<<<<

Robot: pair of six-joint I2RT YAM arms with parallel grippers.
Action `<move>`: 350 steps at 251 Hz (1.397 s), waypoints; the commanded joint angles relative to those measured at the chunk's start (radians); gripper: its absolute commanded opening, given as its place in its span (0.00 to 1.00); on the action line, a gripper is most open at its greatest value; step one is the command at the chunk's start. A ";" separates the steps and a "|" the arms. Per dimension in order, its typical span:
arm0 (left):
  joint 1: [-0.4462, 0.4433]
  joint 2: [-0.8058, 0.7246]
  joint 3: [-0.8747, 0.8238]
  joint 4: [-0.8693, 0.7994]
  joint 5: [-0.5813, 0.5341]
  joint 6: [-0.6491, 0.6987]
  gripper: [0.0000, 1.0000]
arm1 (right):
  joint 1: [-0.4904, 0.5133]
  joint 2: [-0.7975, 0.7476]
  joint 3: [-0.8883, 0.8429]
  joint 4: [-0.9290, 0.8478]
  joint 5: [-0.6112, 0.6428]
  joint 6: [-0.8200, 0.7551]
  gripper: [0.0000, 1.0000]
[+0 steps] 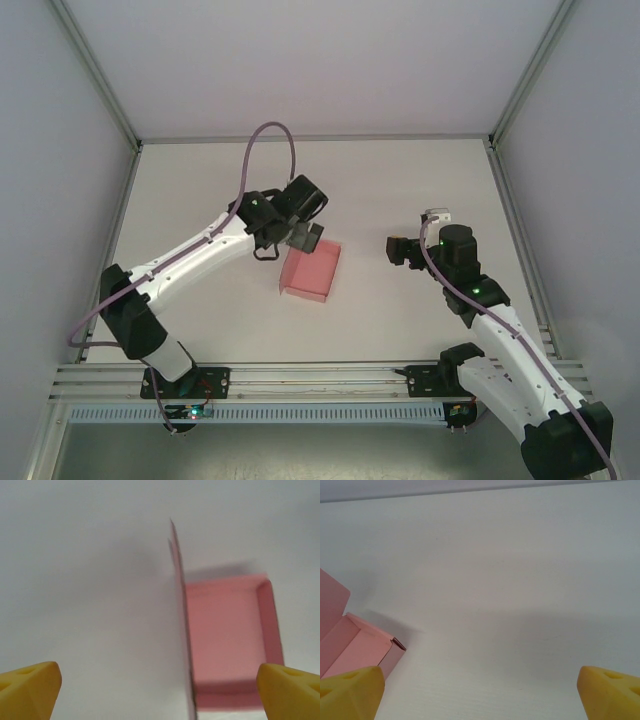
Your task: Assemble paper box
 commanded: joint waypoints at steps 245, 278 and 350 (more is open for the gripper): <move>0.164 0.240 0.178 -0.101 0.541 1.360 0.00 | -0.020 0.099 -0.032 0.115 -0.304 -0.124 0.98; 0.164 0.265 0.195 -0.076 0.548 1.353 0.03 | -0.020 0.121 -0.030 0.113 -0.299 -0.135 0.98; 0.168 0.205 0.179 0.009 0.444 1.182 0.77 | -0.018 0.138 -0.013 0.108 -0.317 -0.153 0.98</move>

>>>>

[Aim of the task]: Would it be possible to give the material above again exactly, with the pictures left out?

[Answer to the problem]:
Robot: pair of six-joint I2RT YAM arms with parallel grippers.
Action `<move>`: 350 steps at 251 Hz (1.397 s), waypoints; the commanded joint angles relative to those measured at the chunk's start (radians); gripper: its absolute commanded opening, given as its place in its span (0.00 to 1.00); on the action line, a gripper is most open at its greatest value; step one is the command at the chunk's start. A ";" separates the steps and a "|" the arms. Per dimension in order, its typical span:
arm0 (left):
  joint 1: [-0.4462, 0.4433]
  joint 2: [-0.8058, 0.7246]
  joint 3: [-0.8747, 0.8238]
  joint 4: [-0.8693, 0.7994]
  joint 5: [-0.5813, 0.5341]
  joint 6: [-0.6491, 0.6987]
  gripper: [0.0000, 1.0000]
arm1 (right):
  joint 1: [-0.4904, 0.5133]
  joint 2: [-0.7975, 0.7476]
  joint 3: [-0.8883, 0.8429]
  joint 4: [-0.9290, 0.8478]
  joint 5: [-0.6112, 0.6428]
  joint 6: [-0.8200, 0.7551]
  gripper: [0.0000, 1.0000]
[+0 steps] 
Your task: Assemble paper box
 commanded: joint waypoints at steps 245, 278 and 350 (more is open for the gripper): <move>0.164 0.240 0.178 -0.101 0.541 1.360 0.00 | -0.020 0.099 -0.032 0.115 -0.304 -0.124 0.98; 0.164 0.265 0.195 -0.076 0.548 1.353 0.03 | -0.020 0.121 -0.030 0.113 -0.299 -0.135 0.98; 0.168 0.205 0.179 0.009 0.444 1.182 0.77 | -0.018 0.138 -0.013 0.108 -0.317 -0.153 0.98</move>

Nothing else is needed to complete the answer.